• What is required:
Report, as a number alone, how many lines below contain the string "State".

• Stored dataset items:
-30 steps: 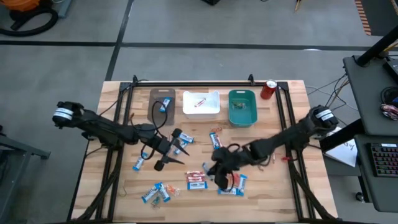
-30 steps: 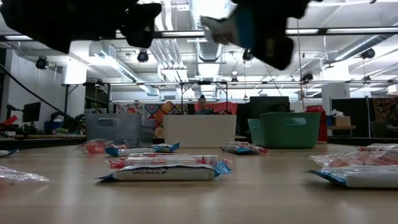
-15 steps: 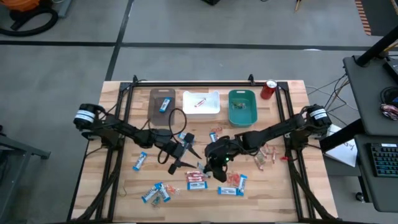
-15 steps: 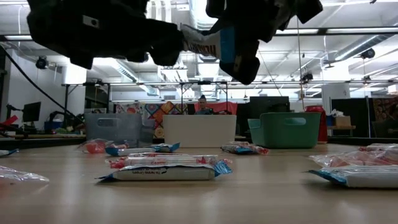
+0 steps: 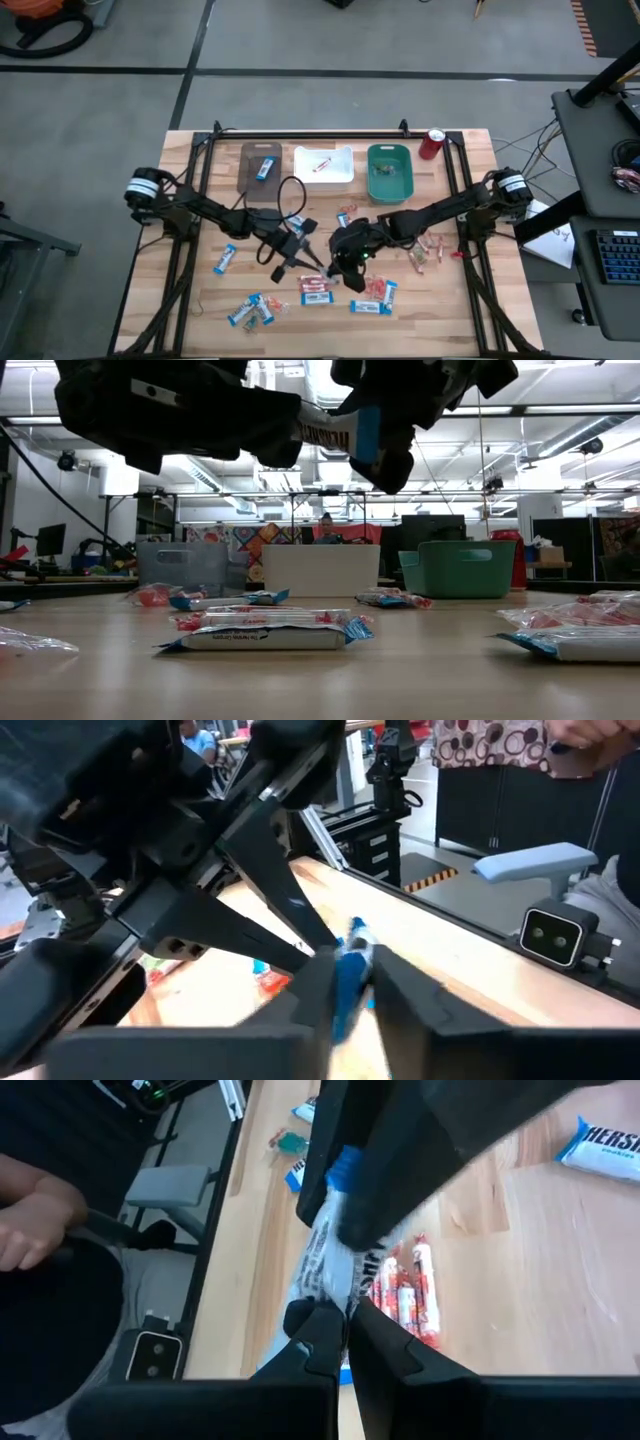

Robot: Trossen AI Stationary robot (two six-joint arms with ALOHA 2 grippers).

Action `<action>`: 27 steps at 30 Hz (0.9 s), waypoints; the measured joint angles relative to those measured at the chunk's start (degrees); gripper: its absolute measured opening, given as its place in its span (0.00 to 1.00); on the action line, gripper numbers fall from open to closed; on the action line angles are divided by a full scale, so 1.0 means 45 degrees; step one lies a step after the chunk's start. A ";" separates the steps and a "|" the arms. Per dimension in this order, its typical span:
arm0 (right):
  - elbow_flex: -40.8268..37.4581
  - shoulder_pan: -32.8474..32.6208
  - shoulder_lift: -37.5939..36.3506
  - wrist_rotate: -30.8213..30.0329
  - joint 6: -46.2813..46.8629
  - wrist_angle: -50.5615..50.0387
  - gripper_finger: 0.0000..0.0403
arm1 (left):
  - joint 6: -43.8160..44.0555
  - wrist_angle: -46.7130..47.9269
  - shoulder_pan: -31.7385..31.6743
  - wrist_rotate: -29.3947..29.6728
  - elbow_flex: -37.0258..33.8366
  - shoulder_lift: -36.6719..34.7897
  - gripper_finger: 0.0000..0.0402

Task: Sort candy
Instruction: Put the white chocolate into the gray bin

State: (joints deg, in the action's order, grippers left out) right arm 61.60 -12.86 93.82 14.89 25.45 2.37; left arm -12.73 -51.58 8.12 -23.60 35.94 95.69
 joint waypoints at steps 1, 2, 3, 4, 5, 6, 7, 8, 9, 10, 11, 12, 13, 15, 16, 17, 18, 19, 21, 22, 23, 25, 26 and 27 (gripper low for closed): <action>0.0000 0.0025 0.0000 -0.0005 -0.0068 0.0002 0.02 | 0.0043 0.0055 -0.0005 0.0000 -0.0009 -0.0055 0.04; 0.0000 0.0034 0.0000 -0.0004 -0.0114 0.0015 0.03 | 0.0085 0.0113 -0.0013 0.0000 -0.0009 -0.0112 0.03; 0.0000 0.0050 0.0000 -0.0072 -0.0120 0.0011 0.03 | 0.0092 0.0221 -0.0018 0.0005 -0.0009 -0.0176 0.03; 0.0000 0.0061 0.0000 -0.0294 -0.0123 -0.0003 0.04 | 0.0091 0.0374 -0.0027 0.0022 -0.0009 -0.0253 0.03; 0.0000 0.0058 0.0000 -0.0569 -0.0125 -0.0007 0.05 | 0.0087 0.0528 -0.0044 0.0035 -0.0017 -0.0345 0.03; 0.0000 0.0058 -0.0007 -0.0765 -0.0128 -0.0015 0.06 | 0.0087 0.0773 -0.0058 0.0055 -0.0019 -0.0464 0.02; 0.0000 0.0078 -0.0017 -0.0852 -0.0125 -0.0002 0.08 | 0.0092 0.1080 -0.0076 0.0082 -0.0019 -0.0631 0.02; 0.0000 0.0100 -0.0050 -0.0888 -0.0125 0.0011 0.09 | 0.0092 0.1491 -0.0094 0.0124 -0.0019 -0.0868 0.01; 0.0000 0.0127 -0.0065 -0.0954 -0.0130 0.0015 0.11 | 0.0092 0.1950 -0.0118 0.0222 -0.0019 -0.1140 0.01; 0.0000 0.0162 -0.0125 -0.1002 -0.0137 0.0019 0.13 | 0.0087 0.2414 -0.0116 0.0427 -0.0019 -0.1412 0.01; 0.0000 0.0200 -0.0173 -0.1051 -0.0135 0.0014 0.15 | 0.0091 0.3026 -0.0116 0.0757 -0.0019 -0.1764 0.01; 0.0000 0.0242 -0.0229 -0.1142 -0.0125 0.0015 0.17 | 0.0096 0.3659 -0.0116 0.1099 -0.0019 -0.2129 0.01; 0.0000 0.0284 -0.0294 -0.1297 -0.0125 -0.0044 0.20 | 0.0095 0.4282 -0.0116 0.1467 -0.0019 -0.2500 0.01; 0.0000 0.0360 -0.0484 -0.1979 -0.0119 -0.0416 0.24 | 0.0017 0.5901 -0.0116 0.2340 -0.0019 -0.3339 0.01; 0.0000 0.0397 -0.0583 -0.2445 -0.0115 -0.0597 0.26 | -0.0029 0.6785 -0.0118 0.2818 -0.0019 -0.3776 0.01; 0.0000 0.0436 -0.0687 -0.2931 -0.0114 -0.0804 0.27 | -0.0059 0.7840 -0.0141 0.3253 -0.0019 -0.4265 0.01; 0.0000 0.0451 -0.0802 -0.3418 -0.0072 -0.1078 0.29 | -0.0056 0.8903 -0.0182 0.3736 -0.0017 -0.4769 0.01; 0.0000 0.0459 -0.0861 -0.3979 0.0050 -0.1220 0.30 | 0.0015 1.0087 -0.0204 0.4334 0.0033 -0.5293 0.01; 0.0000 0.0461 -0.0972 -0.4902 0.0108 -0.1208 0.32 | 0.0570 1.2510 -0.0255 0.5861 0.0361 -0.6294 0.01; 0.0000 0.0456 -0.0998 -0.5157 0.0090 -0.1146 0.33 | 0.0976 1.3619 -0.0293 0.6742 0.0600 -0.6721 0.01; 0.0000 0.0456 -0.1015 -0.5346 0.0026 -0.1001 0.34 | 0.1364 1.4639 -0.0363 0.7695 0.0895 -0.7129 0.01; 0.0000 0.0452 -0.1015 -0.5474 -0.0151 -0.0783 0.35 | 0.2003 1.6547 -0.0559 0.9722 0.1523 -0.7727 0.01; 0.0000 0.0451 -0.1015 -0.5571 -0.0220 -0.0689 0.35 | 0.2156 1.7395 -0.0749 1.0594 0.1820 -0.7926 0.01; 0.0000 0.0451 -0.1015 -0.5665 -0.0299 -0.0637 0.36 | 0.2231 1.8210 -0.1020 1.1238 0.2069 -0.8055 0.01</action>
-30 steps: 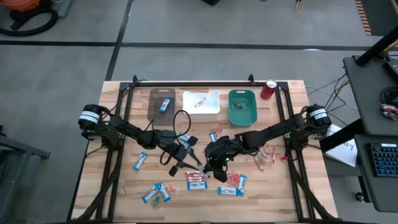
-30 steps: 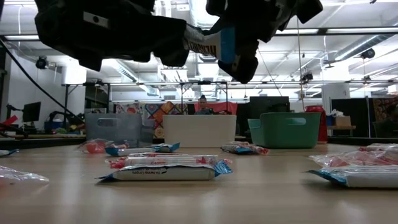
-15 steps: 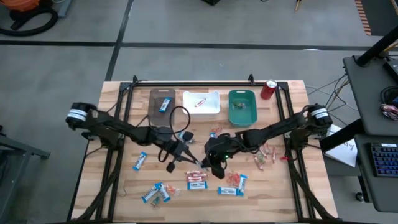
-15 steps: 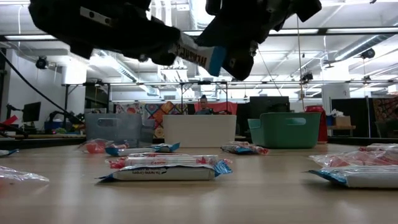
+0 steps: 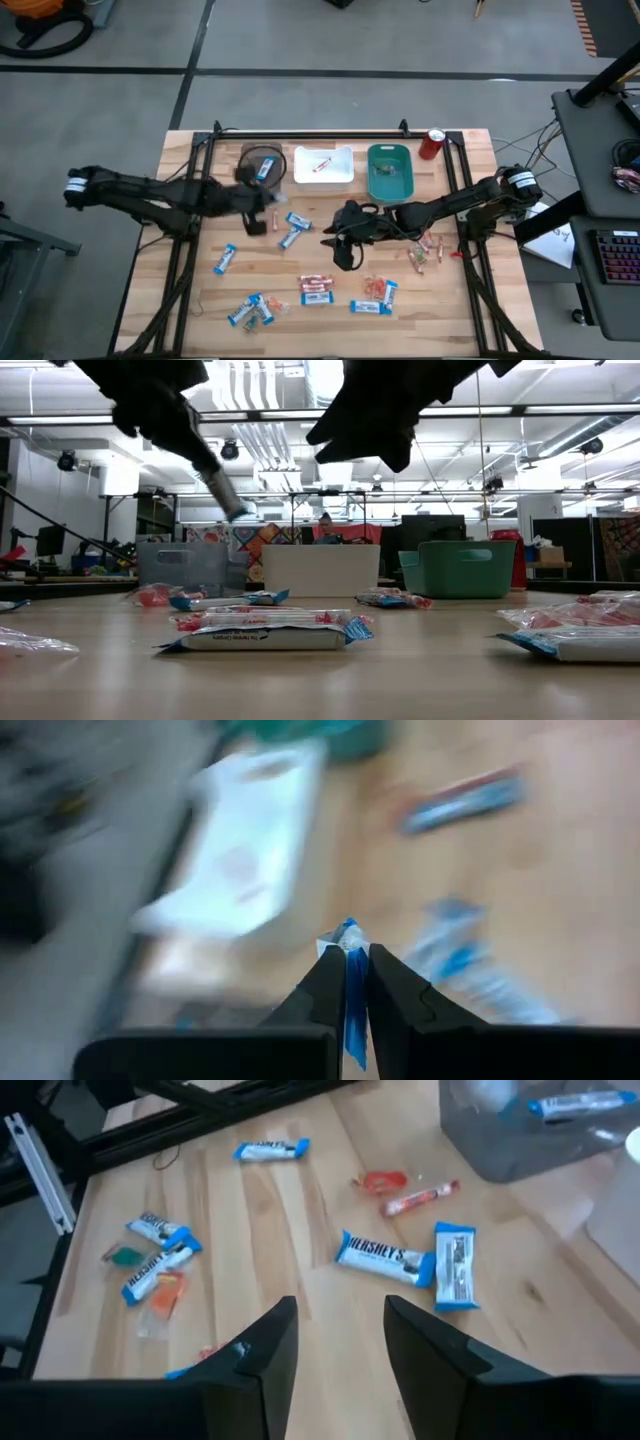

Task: Sort candy
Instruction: Put the white chocolate into the gray bin, then put the transparent candy into the green bin

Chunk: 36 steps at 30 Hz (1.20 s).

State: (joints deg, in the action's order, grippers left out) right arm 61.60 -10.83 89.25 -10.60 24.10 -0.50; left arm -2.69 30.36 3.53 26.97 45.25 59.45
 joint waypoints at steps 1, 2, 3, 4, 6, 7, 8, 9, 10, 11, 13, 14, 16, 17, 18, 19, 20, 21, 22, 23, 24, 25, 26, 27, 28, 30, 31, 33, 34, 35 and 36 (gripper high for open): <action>0.0000 -0.0005 0.0000 -0.0048 -0.0114 0.0026 0.36 | 0.0032 0.0826 -0.0387 0.0374 0.0192 -0.0066 0.01; 0.0000 0.0000 0.0000 -0.0118 -0.0166 0.0085 0.36 | 0.0039 0.1454 -0.0873 0.0497 0.0353 -0.0084 0.01; 0.0000 0.0000 0.0000 -0.0194 -0.0174 0.0145 0.36 | 0.0044 0.1798 -0.1449 0.0459 0.0473 -0.0083 0.01; 0.0000 0.0000 0.0005 -0.0297 -0.0176 0.0183 0.35 | 0.0030 0.1987 -0.2069 0.0310 0.0553 -0.0062 0.01; 0.0000 0.0000 0.0005 -0.0334 -0.0176 0.0249 0.35 | -0.0285 0.2076 -0.3432 -0.0266 0.0567 0.0089 0.01; 0.0000 0.0000 0.0005 -0.0334 -0.0181 0.0254 0.34 | -0.0552 0.1991 -0.4084 -0.0517 0.0525 0.0248 0.01; 0.0000 0.0000 0.0005 -0.0338 -0.0180 0.0245 0.34 | -0.0822 0.1890 -0.4692 -0.0747 0.0495 0.0426 0.01; 0.0000 0.0000 0.0008 -0.0334 -0.0176 0.0244 0.34 | -0.1036 0.1795 -0.5301 -0.0876 0.0483 0.0617 0.01; 0.0000 0.0000 0.0015 -0.0334 -0.0176 0.0233 0.33 | -0.1212 0.1611 -0.5842 -0.0887 0.0481 0.0824 0.02; 0.0000 0.0000 0.0015 -0.0334 -0.0176 0.0229 0.33 | -0.1381 0.1393 -0.6347 -0.0895 0.0486 0.1035 0.03; 0.0000 0.0000 0.0015 -0.0334 -0.0175 0.0225 0.33 | -0.1605 0.1205 -0.7188 -0.0902 0.0486 0.1530 0.05; 0.0000 0.0000 0.0015 -0.0334 -0.0171 0.0229 0.33 | -0.1656 0.1177 -0.7517 -0.0938 0.0492 0.1772 0.06; 0.0000 0.0000 0.0019 -0.0334 -0.0171 0.0224 0.33 | -0.1902 0.1128 -0.7988 -0.1228 0.0580 0.2219 0.10; 0.0000 -0.0002 0.0019 -0.0334 -0.0171 0.0224 0.33 | -0.2005 0.1052 -0.8113 -0.1333 0.0601 0.2395 0.12; 0.0000 -0.0005 0.0019 -0.0333 -0.0171 0.0222 0.34 | -0.2115 0.0956 -0.8182 -0.1487 0.0603 0.2551 0.14; 0.0000 -0.0001 0.0019 -0.0334 -0.0171 0.0198 0.34 | -0.2193 0.0841 -0.8194 -0.1562 0.0603 0.2687 0.16; 0.0000 0.0000 0.0019 -0.0334 -0.0171 0.0178 0.34 | -0.2234 0.0763 -0.8194 -0.1564 0.0603 0.2802 0.18; 0.0000 0.0000 0.0024 -0.0330 -0.0171 0.0171 0.35 | -0.2273 0.0734 -0.8189 -0.1571 0.0603 0.2888 0.19; 0.0000 0.0000 0.0024 -0.0334 -0.0173 0.0171 0.35 | -0.2289 0.0724 -0.8170 -0.1567 0.0603 0.2932 0.21; 0.0000 0.0000 0.0024 -0.0332 -0.0172 0.0166 0.35 | -0.2284 0.0716 -0.8129 -0.1567 0.0603 0.2952 0.23; 0.0000 0.0000 0.0024 -0.0334 -0.0171 0.0164 0.35 | -0.2254 0.0716 -0.8096 -0.1567 0.0603 0.2956 0.24; 0.0000 0.0000 0.0024 -0.0331 -0.0171 0.0159 0.35 | -0.2153 0.0730 -0.8068 -0.1567 0.0603 0.2921 0.25; 0.0000 0.0000 0.0024 -0.0329 -0.0171 0.0118 0.35 | -0.1989 0.0744 -0.8014 -0.1570 0.0603 0.2869 0.26; 0.0000 0.0000 0.0024 -0.0327 -0.0169 0.0059 0.35 | -0.1737 0.0732 -0.7924 -0.1576 0.0603 0.2775 0.27; 0.0000 0.0000 0.0024 -0.0324 -0.0146 0.0007 0.34 | -0.1473 0.0730 -0.7822 -0.1640 0.0603 0.2630 0.28; 0.0000 0.0000 0.0024 -0.0318 0.0108 -0.0210 0.34 | -0.0903 0.0712 -0.7531 -0.2224 0.0603 0.2271 0.28; 0.0000 0.0000 0.0019 -0.0309 0.0311 -0.0417 0.33 | -0.0644 0.0640 -0.7331 -0.2657 0.0603 0.2086 0.29; 0.0000 0.0000 0.0019 -0.0304 0.0793 -0.1009 0.33 | -0.0219 0.0114 -0.6830 -0.3649 0.0492 0.1646 0.28; 0.0000 0.0000 0.0019 -0.0294 0.1041 -0.1342 0.32 | -0.0107 -0.0254 -0.6532 -0.4107 0.0376 0.1407 0.28; 0.0000 0.0000 0.0019 -0.0287 0.1250 -0.1699 0.32 | -0.0037 -0.0701 -0.6188 -0.4452 0.0227 0.1176 0.28; 0.0000 0.0000 0.0019 -0.0288 0.1536 -0.2046 0.32 | -0.0004 -0.1195 -0.5848 -0.4700 0.0054 0.0948 0.27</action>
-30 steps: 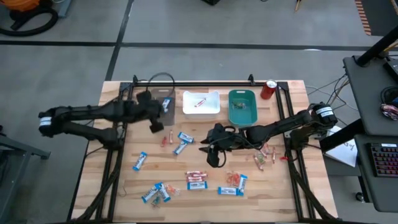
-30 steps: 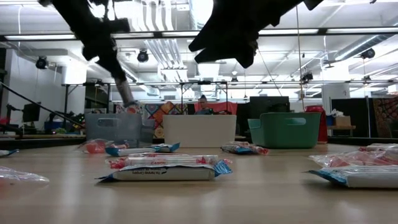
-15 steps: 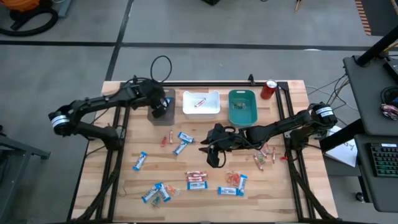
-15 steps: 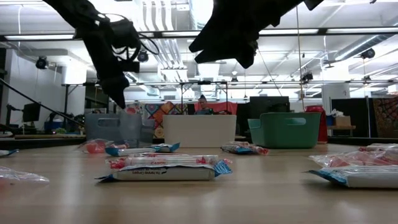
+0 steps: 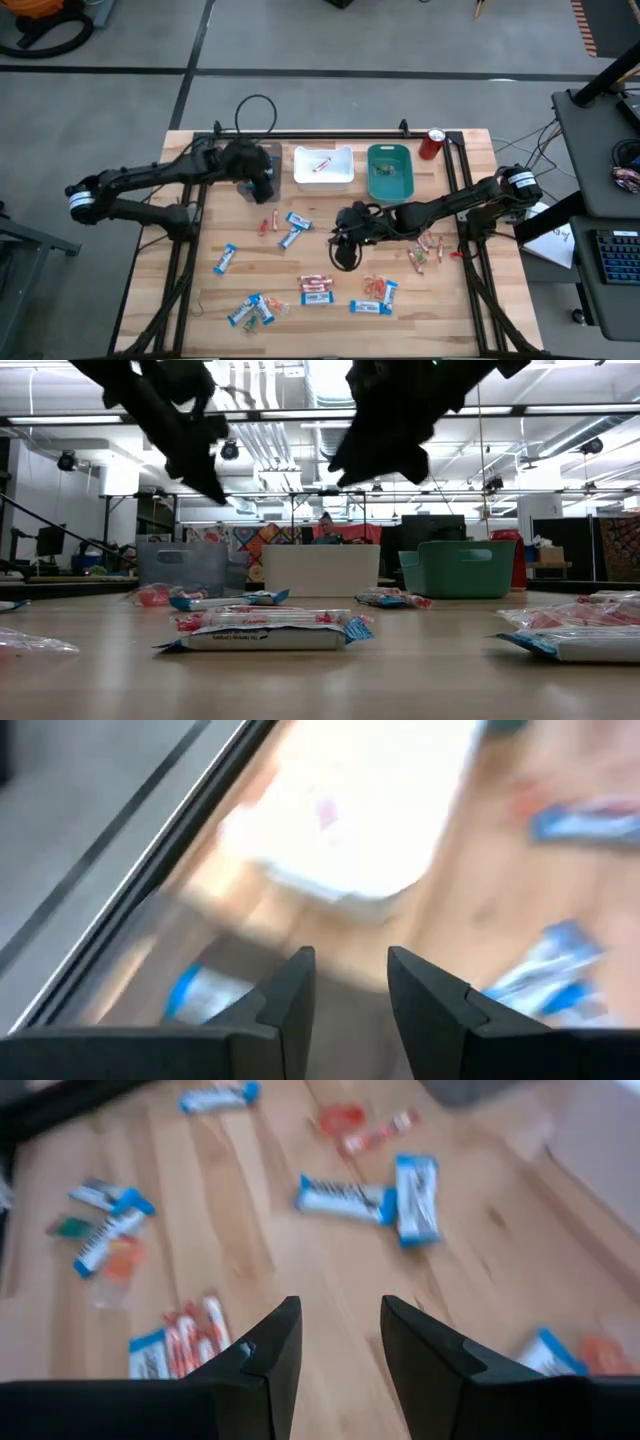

• Response to this task:
2